> WORK TO COMPLETE
Go through the records and report each line in which the word "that" occurs.

> Stored items from a collection
----

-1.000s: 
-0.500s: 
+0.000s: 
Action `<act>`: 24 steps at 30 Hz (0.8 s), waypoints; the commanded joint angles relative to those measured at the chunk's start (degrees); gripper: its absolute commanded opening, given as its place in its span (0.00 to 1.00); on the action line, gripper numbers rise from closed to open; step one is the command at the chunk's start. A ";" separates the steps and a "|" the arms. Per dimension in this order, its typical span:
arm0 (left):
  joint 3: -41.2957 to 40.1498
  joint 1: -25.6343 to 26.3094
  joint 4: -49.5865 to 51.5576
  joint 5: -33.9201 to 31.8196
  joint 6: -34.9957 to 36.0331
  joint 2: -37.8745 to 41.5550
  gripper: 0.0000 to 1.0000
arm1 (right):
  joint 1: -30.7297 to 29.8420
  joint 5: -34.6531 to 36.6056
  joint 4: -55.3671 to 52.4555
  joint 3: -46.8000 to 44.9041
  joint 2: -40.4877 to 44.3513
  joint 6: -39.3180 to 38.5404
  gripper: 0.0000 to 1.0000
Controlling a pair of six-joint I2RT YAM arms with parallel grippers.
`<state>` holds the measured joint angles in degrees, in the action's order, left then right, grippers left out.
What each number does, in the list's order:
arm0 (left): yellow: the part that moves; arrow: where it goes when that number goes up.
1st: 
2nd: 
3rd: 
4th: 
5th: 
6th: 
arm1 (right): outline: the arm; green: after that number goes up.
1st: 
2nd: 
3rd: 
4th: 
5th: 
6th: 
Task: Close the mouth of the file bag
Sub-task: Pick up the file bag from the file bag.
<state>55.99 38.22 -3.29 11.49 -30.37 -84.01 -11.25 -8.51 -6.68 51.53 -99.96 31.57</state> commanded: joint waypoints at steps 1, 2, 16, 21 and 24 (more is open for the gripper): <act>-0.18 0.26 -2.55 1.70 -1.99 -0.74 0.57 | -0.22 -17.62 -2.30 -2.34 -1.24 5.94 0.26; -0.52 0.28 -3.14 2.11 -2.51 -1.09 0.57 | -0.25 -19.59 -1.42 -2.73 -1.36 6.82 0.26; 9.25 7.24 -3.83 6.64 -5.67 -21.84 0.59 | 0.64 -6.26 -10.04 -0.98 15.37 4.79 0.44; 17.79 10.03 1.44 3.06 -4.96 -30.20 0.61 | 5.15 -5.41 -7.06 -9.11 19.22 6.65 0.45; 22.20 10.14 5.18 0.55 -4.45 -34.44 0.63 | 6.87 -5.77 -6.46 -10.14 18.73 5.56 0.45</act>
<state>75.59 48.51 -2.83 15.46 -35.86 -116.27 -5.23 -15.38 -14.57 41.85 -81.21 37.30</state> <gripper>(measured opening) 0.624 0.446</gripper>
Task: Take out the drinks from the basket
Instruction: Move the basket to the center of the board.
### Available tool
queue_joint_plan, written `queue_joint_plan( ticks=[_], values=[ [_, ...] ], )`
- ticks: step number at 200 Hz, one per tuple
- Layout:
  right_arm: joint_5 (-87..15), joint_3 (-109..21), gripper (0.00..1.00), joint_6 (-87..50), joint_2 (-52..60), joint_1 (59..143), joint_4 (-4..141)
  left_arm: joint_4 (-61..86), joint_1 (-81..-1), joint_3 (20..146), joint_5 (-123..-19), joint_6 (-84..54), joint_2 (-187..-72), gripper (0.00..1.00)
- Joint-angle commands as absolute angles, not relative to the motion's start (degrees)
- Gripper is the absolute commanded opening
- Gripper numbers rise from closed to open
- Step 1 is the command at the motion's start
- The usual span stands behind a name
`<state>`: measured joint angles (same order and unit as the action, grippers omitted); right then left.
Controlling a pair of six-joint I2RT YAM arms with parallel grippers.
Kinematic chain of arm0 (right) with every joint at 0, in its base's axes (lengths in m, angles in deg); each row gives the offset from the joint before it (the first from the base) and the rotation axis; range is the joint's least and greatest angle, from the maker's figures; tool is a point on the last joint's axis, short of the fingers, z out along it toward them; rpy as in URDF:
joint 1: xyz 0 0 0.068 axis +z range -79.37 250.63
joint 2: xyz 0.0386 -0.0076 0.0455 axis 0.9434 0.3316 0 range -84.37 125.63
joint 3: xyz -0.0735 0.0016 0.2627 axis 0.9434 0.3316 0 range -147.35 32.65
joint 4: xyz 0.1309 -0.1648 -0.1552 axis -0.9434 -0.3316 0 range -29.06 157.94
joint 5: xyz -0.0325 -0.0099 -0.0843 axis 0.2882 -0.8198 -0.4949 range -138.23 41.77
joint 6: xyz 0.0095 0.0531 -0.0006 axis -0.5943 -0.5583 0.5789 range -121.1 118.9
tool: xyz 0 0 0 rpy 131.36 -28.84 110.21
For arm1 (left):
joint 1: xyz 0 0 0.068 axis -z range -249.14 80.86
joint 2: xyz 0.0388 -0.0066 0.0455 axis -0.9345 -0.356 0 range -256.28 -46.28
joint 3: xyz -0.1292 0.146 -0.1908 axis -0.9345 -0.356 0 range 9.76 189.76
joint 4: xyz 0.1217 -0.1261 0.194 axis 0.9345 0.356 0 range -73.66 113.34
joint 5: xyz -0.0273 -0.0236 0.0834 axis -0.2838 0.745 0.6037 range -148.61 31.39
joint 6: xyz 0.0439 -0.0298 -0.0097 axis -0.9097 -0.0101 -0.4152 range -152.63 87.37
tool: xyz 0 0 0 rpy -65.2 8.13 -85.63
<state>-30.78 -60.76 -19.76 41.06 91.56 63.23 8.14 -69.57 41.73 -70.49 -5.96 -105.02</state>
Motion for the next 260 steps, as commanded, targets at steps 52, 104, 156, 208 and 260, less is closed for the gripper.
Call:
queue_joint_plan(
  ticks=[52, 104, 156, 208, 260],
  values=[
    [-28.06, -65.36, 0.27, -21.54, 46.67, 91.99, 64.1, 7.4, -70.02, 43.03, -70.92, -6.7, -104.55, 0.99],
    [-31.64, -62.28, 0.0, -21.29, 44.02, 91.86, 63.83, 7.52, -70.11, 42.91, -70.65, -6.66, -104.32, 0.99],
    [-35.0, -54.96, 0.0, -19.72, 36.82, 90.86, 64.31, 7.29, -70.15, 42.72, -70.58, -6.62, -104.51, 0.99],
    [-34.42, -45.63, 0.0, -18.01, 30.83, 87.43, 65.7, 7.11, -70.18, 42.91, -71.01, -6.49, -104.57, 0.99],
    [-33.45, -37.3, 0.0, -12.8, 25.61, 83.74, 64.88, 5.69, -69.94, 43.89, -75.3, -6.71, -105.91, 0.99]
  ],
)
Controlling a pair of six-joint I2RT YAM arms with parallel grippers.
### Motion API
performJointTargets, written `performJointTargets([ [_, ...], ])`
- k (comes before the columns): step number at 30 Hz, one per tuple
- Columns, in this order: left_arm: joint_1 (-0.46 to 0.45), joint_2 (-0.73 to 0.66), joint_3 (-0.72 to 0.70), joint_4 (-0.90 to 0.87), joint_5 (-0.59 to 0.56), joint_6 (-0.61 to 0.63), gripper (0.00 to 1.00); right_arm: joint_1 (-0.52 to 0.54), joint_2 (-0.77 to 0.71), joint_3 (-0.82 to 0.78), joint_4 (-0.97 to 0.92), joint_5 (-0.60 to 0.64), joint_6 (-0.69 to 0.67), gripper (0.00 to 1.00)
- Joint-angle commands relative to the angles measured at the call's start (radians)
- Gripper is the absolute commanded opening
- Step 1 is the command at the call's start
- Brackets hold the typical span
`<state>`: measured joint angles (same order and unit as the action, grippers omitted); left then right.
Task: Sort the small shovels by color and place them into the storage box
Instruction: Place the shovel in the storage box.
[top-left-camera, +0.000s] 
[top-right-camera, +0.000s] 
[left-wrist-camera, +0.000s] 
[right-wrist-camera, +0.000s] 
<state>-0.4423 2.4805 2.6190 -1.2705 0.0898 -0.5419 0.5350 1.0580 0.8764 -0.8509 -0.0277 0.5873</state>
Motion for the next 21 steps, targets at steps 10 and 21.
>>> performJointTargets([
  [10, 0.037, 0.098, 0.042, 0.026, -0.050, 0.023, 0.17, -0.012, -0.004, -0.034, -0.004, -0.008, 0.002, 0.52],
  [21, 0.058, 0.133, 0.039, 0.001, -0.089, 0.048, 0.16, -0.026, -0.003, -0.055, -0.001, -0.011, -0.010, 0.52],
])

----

> PROBLEM SOLUTION
arm0 (left): yellow: the part that moves; arrow: where it goes when that number goes up.
arm1 (right): outline: the arm; green: after that number goes up.

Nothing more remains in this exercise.